不死的术师在瞬间完成了进化,本应早就完成的「代理人」术式在此时此刻才迎来真正的结束。
“我说,”他的声音低得不像话,所有的一切在飞速运转的大脑中瞬间明了,腾起的怒火再难压抑,“你骗了他?”
天元的回应是闭上的眼睛。
五条悟转身快步离开薨星宫。守在结界外的阿依努咒术师不明所以,五条悟只叮嘱他们除了他以外,任何人都不允许靠近神居古潭的净界。
包括夏油杰。
电话听筒那边的声音断了一瞬,随即五条悟听到了九十九由基的声音。
“不,你们继续守在那里,”五条悟瞬间做出判断,“先等等。”
等到这场突变最后的结果出来。
万舒展身体伸了个懒腰,这些天她被迫只能坐在轮椅上扮演一个脆弱的受保护者,已经迫不及待地想要好好活动一下。
她在自己的身后构筑出一对昆虫翅膀,向宿傩献出一个飞吻:“你还要准备吧?没关系,我在老地方等你。”
宿傩歪歪脑袋,万也不在乎他的态度,径直飞出了结界。
结界外游行的队伍中,一个女人看到了万。
“伏黑...津美纪?”她抱着女儿橘一花的遗像,哭肿的双眼恍惚间仿佛看到了女儿的朋友。

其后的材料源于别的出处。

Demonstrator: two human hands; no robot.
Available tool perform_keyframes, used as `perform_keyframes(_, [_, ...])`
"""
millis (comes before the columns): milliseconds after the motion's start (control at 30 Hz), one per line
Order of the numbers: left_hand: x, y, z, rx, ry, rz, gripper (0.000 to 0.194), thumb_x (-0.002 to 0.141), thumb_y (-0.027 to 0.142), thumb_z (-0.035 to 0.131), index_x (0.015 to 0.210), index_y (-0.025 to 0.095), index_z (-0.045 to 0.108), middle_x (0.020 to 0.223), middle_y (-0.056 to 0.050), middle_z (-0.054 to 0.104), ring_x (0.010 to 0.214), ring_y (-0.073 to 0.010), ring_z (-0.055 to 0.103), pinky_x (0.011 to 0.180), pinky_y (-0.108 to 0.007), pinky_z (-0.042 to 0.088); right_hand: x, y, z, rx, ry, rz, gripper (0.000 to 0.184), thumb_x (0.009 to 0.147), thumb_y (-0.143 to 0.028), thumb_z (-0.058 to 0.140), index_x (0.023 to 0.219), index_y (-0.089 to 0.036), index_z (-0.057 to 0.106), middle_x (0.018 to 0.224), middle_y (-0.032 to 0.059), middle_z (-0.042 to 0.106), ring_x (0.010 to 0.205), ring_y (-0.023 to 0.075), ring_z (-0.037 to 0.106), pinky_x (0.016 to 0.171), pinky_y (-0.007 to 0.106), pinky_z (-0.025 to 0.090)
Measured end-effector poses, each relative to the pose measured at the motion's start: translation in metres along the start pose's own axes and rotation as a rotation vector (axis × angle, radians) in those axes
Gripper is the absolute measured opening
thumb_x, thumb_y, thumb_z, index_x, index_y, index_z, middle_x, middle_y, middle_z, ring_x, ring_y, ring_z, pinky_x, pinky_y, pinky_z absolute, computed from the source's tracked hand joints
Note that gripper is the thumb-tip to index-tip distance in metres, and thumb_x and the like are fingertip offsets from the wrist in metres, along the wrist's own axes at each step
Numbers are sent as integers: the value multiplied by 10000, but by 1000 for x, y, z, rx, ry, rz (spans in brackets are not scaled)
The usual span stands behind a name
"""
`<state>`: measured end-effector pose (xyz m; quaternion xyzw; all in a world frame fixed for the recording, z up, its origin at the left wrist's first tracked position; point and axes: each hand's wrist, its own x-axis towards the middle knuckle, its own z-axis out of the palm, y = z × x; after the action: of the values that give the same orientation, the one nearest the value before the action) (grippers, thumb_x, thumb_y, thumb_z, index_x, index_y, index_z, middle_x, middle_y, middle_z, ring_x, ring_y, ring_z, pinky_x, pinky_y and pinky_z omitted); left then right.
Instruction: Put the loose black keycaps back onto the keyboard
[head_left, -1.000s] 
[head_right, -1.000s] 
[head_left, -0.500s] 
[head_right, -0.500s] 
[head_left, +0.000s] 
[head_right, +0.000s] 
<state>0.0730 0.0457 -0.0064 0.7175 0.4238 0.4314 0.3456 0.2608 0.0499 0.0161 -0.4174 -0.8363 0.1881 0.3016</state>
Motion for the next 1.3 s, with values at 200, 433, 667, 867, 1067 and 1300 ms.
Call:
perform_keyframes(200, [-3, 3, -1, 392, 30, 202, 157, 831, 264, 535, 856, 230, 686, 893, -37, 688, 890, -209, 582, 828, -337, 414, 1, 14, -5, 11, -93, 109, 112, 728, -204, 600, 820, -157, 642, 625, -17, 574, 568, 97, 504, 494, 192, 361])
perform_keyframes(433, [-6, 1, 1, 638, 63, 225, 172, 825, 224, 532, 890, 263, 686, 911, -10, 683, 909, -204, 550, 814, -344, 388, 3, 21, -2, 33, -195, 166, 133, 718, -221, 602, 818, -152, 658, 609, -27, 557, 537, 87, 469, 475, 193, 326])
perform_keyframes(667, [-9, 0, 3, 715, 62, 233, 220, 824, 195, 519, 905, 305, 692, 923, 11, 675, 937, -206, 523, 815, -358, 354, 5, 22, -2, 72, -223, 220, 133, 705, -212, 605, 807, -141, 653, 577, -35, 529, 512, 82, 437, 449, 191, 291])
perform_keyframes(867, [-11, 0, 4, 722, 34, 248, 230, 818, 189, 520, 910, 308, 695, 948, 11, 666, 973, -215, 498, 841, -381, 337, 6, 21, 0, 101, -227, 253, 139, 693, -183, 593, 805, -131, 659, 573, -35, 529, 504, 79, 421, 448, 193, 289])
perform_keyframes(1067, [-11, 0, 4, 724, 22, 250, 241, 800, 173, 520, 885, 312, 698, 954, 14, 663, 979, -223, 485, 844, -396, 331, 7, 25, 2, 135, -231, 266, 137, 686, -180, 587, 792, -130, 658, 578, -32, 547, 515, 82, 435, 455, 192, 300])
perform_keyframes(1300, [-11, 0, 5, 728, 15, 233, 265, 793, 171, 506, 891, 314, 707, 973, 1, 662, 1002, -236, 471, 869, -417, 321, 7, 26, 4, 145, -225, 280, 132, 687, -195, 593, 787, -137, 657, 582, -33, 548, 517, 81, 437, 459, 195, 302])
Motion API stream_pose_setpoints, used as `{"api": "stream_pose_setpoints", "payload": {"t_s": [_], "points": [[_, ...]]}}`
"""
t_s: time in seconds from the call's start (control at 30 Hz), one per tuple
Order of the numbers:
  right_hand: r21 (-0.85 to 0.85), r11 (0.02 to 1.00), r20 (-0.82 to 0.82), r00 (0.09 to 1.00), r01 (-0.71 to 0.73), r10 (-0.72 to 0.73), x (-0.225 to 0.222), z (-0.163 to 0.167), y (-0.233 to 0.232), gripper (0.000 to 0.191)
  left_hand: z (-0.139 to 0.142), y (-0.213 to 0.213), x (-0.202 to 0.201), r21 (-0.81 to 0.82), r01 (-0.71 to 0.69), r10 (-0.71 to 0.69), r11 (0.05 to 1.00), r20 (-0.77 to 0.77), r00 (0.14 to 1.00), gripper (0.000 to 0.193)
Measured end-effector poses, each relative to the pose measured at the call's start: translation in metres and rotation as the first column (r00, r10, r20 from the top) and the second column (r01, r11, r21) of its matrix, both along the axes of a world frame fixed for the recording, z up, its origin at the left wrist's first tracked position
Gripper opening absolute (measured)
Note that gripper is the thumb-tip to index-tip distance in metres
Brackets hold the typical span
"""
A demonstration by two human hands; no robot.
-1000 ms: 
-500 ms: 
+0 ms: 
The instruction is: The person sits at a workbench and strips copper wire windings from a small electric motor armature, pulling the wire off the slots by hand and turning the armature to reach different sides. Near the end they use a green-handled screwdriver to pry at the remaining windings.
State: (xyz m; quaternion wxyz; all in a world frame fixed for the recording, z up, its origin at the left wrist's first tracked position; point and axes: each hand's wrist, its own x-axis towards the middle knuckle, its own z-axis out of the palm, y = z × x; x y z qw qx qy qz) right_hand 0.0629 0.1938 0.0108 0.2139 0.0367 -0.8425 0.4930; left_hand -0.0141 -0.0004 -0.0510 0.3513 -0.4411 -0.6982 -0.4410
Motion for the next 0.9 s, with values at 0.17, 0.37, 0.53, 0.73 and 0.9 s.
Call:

结界外等待结果的伊地知洁高看到了从半空中飞向远方的伏黑津美纪,立刻意识到结界内肯定出事了。拨通紧急号码联系新田明的同时,他将一个小号机械丸直接扔向了结界里,接着立刻开始疏散结界外游行的人群。
“伏黑...?”
无法呼吸。
虎杖悠仁看到了倒在地上的日照。鲜红的血液还在向外蔓延,边界竟然显得圆润而无害。
无法思考。
宿傩很早就看上了伏黑惠的身体。平安时代并没有十影术师出现,他对这个术式潜在的可能性非常感兴趣。再加上伏黑惠曾经展露出对咒物的耐受性,这个少年有机会承受他的毒性,成为容器。
不是牢笼。
这次转移最大的威胁是现在躺在地上的那个小子,他一直遮住的眼睛也有什么名堂...和六眼类似,估计身上流着五条家的血吧。
不过万下手精准又狠辣,出刀的位置能够把那只眼睛连同刻在右脑上的术式回路一并摧毁。她倒也没白在咒术师们之中混这么多天。
能够让她做到这一点,甚至连日照都被欺骗过去的竟然只是...诅咒之王戏谑地讥笑着命运。
那条不知道索从哪里找到的、只有区区二级的链绳。
“宿傩!”
被舍弃的容器滑稽地大吼着,诅咒之王昂首饶有兴致地欣赏着他冲过来的模样,看了两眼又突然觉得乏味。
虎杖悠仁攥紧了缺损了一根指节的手,身体向着一切诅咒的根源冲了过去,灵魂追在后面摇摇欲坠。
宿傩闪身来到他面前,挥拳击中了虎杖悠仁的腹部。
为了适应新的身体,这一拳只用了六七分的力气。但也不是虎杖悠仁能够简单接下的恐怖力道。更何况他现在浑身上下的咒力防御乱得一点也不像是个咒术师,更谈不上有什么咒力操作。
剧痛从腹部逐渐蔓延至全身,虎杖悠仁只是觉得天旋地转,再睁眼时后知后觉地意识到自己倒在了一片陌生的废墟中。他看着前方烟尘四起的空洞,反应过来宿傩的那一拳将他狠狠砸飞,穿透了不止一栋楼。
碍眼的虫子终于从眼前消失,听虎杖悠仁吼叫着冲上来时感受到的不愉快也烟消云散,宿傩随性地拍掉了衣摆上的灰尘,读取记忆,比出手影准备召唤式神。
有万的配合,利用伏黑津美纪的身体给予伏黑惠精神上的打击,这样就能确保他在受肉的时候切实地获得身体的主导权。
“呵。”宿傩哼笑了一声。
这种时候倒是要感谢那女人的「体贴」了。
「窗」总部附近待命的所有咒术师都感觉到了来自宿傩那压倒性的力量。来不及多想,还没完全适应全新肉体的禅院真希带着从伏黑甚尔那里顺来的咒具释魂刀立刻出发。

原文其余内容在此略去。